** PROBLEM STATEMENT **
Using the material below, count the lines that contain the word "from" and report the number only.

'''

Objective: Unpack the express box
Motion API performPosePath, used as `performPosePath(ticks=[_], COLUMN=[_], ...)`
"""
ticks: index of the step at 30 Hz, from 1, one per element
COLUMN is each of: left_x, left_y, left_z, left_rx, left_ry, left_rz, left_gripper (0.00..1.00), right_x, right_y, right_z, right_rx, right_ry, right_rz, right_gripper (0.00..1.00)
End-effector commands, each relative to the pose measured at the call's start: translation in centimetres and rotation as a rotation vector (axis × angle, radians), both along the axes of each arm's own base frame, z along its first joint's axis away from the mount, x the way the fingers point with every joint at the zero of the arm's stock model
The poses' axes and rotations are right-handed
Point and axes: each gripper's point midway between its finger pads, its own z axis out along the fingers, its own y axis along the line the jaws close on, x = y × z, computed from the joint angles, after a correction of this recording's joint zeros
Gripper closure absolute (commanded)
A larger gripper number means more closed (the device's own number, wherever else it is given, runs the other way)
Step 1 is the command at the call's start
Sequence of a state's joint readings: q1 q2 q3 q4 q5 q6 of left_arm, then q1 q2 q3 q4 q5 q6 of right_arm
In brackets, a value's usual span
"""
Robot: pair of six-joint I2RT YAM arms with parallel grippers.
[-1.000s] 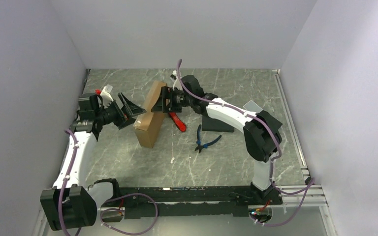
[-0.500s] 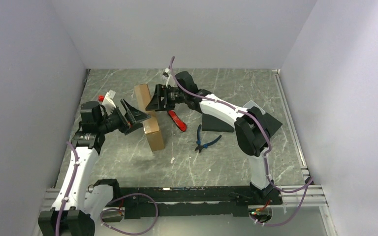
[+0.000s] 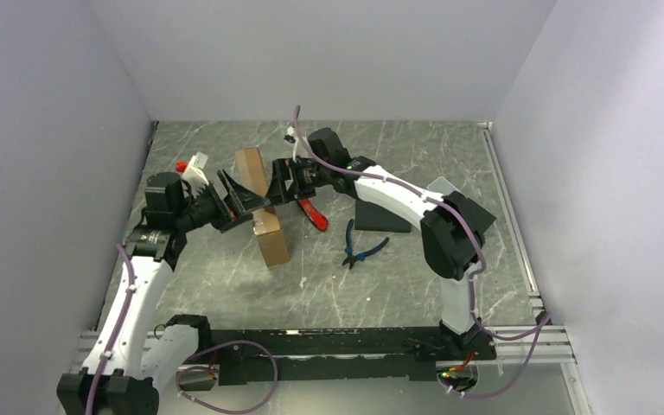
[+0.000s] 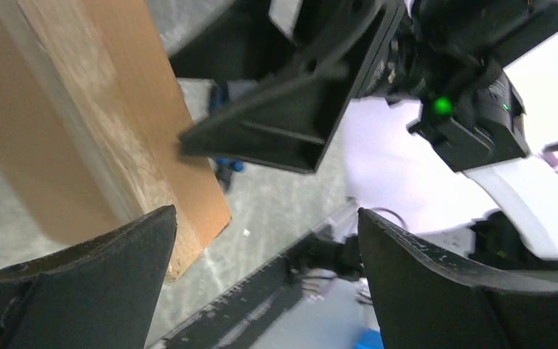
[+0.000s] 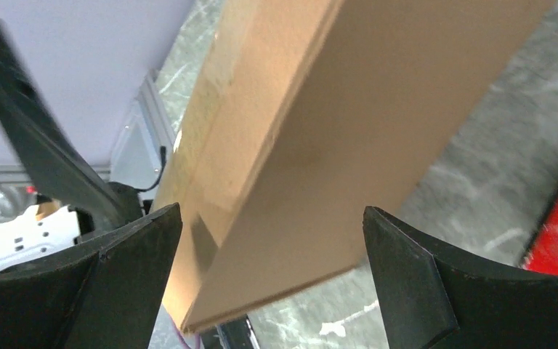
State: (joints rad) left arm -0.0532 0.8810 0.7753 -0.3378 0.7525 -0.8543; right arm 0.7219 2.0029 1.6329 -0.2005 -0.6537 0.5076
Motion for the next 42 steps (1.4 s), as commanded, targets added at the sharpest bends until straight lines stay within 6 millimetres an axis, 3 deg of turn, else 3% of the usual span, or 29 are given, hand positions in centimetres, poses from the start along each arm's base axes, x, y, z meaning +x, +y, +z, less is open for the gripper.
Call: performPosePath(ticks=[1,7,8,15,27,29,34,42], left_x=[0.6,1.9,2.0,1.2,-3.0,-3.7,-4.4,-3.8], left_y=[4.0,11.8,12.3,17.8,19.8,19.8,20.0,19.2], left_z=[3.9,7.6,8.1,10.1,10.7,11.1,11.9,11.3], left_rx=[0.294,0.63,0.647,0.7,0.658,0.63,0.608,0.593], left_ry=[-0.16,-0.181,-0.188,-0.197,-0.209,-0.235,-0.285,-0.283], left_rz=[0.147,0.478,0.504,0.859,1.023,1.042,1.06,1.019], left_gripper=[0.0,0.01,0.0,0.01,0.01,0.01,0.01,0.01], right_x=[0.7,0.7,0.5,-0.1,-0.6,-0.6,-0.9,-1.4], right_y=[-2.9,-5.1,-5.3,-3.6,1.7,2.4,3.4,3.5], right_z=[4.3,5.5,5.5,6.4,6.3,4.8,4.3,4.0], right_rx=[-0.028,-0.01,-0.017,-0.116,-0.377,-0.457,-0.552,-0.594], right_ry=[-0.174,-0.184,-0.184,-0.259,-0.465,-0.498,-0.61,-0.68], right_rz=[-0.124,-0.347,-0.378,-0.568,-0.553,-0.539,-0.518,-0.461], right_gripper=[0.0,0.0,0.0,0.0,0.0,0.0,0.01,0.11])
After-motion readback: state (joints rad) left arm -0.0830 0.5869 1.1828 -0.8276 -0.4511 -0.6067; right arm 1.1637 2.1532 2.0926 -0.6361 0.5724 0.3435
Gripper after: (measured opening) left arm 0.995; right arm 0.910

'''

** EXERCISE OUTPUT **
4